** Requirement **
Starting at the line that contains "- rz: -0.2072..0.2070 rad" and ending at the line that contains "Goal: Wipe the", the lines below are to be given again exactly, with nothing added.

** Supplied material **
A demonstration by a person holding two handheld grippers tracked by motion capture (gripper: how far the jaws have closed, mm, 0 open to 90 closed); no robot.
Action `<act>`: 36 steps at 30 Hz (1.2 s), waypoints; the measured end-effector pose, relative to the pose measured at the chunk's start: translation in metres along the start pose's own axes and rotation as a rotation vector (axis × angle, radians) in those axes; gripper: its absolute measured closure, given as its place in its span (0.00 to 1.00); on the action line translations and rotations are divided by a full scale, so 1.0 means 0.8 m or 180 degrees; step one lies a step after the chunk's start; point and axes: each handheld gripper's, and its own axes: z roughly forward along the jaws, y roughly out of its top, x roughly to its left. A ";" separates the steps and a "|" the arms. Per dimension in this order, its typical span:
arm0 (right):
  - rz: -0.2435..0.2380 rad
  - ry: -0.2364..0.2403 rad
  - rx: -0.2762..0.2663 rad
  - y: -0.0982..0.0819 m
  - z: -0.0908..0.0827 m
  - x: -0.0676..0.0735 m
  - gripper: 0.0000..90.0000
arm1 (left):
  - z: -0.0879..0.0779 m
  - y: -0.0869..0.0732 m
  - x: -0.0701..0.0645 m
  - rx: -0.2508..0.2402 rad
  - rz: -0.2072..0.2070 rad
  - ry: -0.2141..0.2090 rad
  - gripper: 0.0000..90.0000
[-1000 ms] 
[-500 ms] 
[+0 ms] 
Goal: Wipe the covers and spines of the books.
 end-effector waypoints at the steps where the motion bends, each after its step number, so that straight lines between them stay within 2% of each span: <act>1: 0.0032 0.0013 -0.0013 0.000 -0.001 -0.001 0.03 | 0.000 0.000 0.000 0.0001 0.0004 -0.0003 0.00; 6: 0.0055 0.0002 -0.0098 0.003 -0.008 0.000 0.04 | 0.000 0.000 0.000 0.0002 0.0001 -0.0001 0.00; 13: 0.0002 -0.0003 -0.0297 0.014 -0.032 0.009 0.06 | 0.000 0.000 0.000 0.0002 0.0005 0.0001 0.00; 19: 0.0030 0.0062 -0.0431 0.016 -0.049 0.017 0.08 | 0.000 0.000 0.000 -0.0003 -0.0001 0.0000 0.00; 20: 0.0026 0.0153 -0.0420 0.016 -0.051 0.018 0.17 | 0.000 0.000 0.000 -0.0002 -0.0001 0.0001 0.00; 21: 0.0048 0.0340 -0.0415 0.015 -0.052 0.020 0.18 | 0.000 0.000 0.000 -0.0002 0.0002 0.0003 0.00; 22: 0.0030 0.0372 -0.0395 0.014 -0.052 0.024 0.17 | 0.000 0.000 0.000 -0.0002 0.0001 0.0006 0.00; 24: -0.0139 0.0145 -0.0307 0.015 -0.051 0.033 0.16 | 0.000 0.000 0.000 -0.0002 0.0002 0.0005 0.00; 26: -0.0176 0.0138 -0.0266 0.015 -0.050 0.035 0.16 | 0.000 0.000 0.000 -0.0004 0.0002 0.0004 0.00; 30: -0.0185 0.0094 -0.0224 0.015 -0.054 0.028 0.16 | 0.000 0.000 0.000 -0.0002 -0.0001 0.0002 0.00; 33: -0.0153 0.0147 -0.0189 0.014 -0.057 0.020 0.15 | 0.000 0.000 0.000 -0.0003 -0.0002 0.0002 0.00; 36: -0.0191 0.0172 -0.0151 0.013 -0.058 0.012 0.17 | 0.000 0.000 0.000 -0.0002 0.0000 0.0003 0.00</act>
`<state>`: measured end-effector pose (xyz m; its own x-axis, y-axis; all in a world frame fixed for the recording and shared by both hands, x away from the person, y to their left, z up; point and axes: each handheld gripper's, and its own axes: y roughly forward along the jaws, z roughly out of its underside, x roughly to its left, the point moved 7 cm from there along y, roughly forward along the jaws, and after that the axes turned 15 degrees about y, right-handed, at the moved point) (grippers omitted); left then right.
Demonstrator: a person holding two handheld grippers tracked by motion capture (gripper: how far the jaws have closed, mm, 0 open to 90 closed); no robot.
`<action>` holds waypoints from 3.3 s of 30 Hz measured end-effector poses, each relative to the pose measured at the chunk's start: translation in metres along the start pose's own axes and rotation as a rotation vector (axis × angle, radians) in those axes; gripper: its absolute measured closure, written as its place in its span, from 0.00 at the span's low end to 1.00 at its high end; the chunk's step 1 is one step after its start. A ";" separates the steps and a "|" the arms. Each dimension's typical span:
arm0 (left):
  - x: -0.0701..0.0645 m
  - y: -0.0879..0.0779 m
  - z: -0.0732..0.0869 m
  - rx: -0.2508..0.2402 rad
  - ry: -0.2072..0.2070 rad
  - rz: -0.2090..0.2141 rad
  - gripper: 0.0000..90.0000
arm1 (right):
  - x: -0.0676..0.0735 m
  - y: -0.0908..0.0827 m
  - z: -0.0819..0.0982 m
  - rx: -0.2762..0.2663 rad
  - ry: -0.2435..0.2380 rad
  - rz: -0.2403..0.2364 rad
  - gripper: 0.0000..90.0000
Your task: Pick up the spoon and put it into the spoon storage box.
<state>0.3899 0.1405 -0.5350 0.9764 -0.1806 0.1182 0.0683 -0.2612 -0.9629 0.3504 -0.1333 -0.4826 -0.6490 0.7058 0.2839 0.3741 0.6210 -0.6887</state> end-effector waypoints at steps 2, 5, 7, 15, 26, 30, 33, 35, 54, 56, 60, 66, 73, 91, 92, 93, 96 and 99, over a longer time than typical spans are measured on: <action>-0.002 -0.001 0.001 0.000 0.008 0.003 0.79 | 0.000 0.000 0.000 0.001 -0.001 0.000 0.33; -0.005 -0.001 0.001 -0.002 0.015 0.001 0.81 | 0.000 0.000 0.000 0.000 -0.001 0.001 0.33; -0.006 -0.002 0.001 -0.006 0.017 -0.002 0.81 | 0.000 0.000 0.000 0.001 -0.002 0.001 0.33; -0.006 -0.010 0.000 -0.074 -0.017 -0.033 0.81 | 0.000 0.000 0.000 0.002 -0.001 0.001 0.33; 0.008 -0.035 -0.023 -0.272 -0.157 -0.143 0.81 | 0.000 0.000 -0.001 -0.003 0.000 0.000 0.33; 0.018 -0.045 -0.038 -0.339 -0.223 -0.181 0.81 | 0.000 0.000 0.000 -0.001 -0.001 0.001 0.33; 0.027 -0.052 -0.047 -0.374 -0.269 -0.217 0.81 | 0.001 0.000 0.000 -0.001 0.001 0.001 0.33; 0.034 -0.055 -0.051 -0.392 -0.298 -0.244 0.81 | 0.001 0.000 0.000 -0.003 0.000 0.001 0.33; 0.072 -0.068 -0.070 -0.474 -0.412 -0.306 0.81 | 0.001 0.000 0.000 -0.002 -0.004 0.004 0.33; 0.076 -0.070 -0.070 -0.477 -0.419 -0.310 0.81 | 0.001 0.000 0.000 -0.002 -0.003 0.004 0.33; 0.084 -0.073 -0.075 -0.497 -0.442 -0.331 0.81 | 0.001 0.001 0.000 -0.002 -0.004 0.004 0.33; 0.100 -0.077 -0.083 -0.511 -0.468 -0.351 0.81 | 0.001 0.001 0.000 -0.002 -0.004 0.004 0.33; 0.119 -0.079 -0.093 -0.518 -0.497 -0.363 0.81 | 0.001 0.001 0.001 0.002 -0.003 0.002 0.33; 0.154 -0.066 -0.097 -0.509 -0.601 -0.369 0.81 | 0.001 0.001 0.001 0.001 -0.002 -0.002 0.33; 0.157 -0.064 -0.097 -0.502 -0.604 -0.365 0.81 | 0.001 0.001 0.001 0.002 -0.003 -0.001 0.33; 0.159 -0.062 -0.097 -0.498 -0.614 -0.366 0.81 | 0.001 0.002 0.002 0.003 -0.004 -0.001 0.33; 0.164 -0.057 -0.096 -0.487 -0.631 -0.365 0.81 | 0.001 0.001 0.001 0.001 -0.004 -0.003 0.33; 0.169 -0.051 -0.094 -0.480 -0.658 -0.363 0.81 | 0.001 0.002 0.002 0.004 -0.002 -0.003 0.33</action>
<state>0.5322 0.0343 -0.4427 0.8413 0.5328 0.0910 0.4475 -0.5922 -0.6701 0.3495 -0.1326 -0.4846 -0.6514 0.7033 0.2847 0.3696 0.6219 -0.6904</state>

** Solved problem **
  - rz: -0.2072..0.2070 rad
  - ry: -0.2141..0.2090 rad
  - gripper: 0.0000..90.0000
[-1000 ms] 
[-500 ms] 
[+0 ms] 
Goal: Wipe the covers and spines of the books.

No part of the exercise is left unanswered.